Being the social b-skins that we are my brother John and I went to the Manapouri Pub beforehand and had a pint with the locals. After my first pint hit me I realised then that I don’t get nervous about races like I use to and could happily sit here and strategise over a few more. Race strategy for this year was to run faster on the flats, run up the entire hill and take it easy coming down, like, not face-planting would be a great start.

THE RACE
The first 5km was easy, but I was sitting in about 8th place until just before the hill and wondering how with such a good training build up I was sitting so far back in the field. I had to remind myself to run my own race, and not worry about people passing me or people still ahead.

I put the speedy starters down to inexperience and told myself with a smirk that they can enjoy their 20 minutes of glory before I take it from them on the hill. I made sure my breathing was light and my stride was long when I overtook them; make it look like I’m finding it easy when the only thing spurring me onwards is the thought of demoralising a fellow competitor. ‘Making friends is for the finish line’ says race Amanda.

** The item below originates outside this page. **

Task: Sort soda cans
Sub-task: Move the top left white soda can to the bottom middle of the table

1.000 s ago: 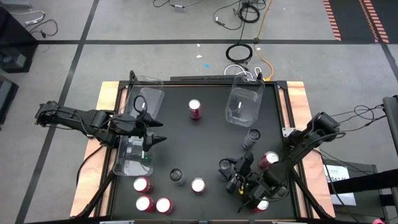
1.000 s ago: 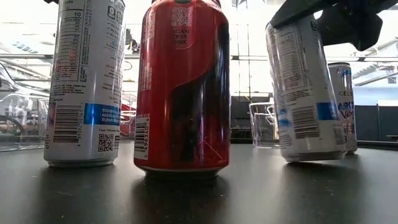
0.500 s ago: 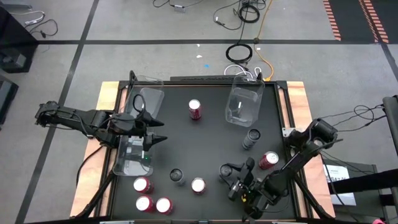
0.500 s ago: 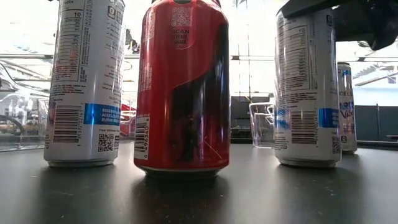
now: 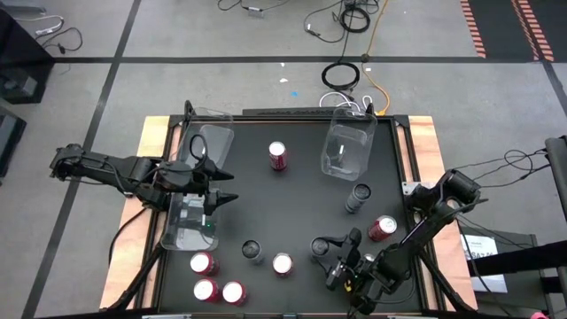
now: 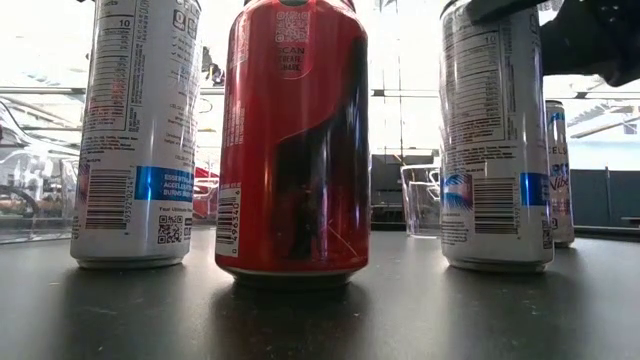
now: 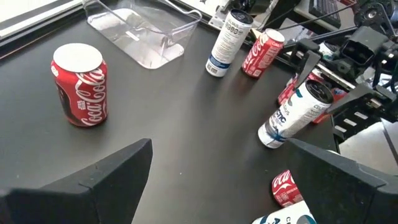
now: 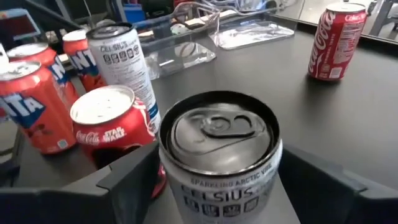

THis cat does not speak to me at all. Cats can't talk

There is a reason cats can’t talk

My newly inflated ego carried me all the way up Mount Luxmore, only stopping high up as the trees began to thin because it got so cold I had to put my thermal back on.

This year the Men’s race leader Tane Cambridge came past me before I even broke the bush line. Either I’m going very slow or he is going extremely fast. It’s not really an either/or scenario as both were correct. Alpine air greeted my nipples with a tweak as I ran through the low tussocks and on the board walk towards Luxmore Hut. Shireen came back past me leading the race followed by the other speedy women, I was way too far behind to make up any places now and was in 6th.

I took it easy enough down the steep downhill because I wanted to be able to run the last flat 5km at a decent pace and not repeat the painful 6 minute kms of last time I raced it. Even with holding back a bit I passed one more female. Yusss. Top five Amanda you bee-a-uty! Now just stay upright until the finish. Further down I passed another woman who was walking and limping. What do I do now?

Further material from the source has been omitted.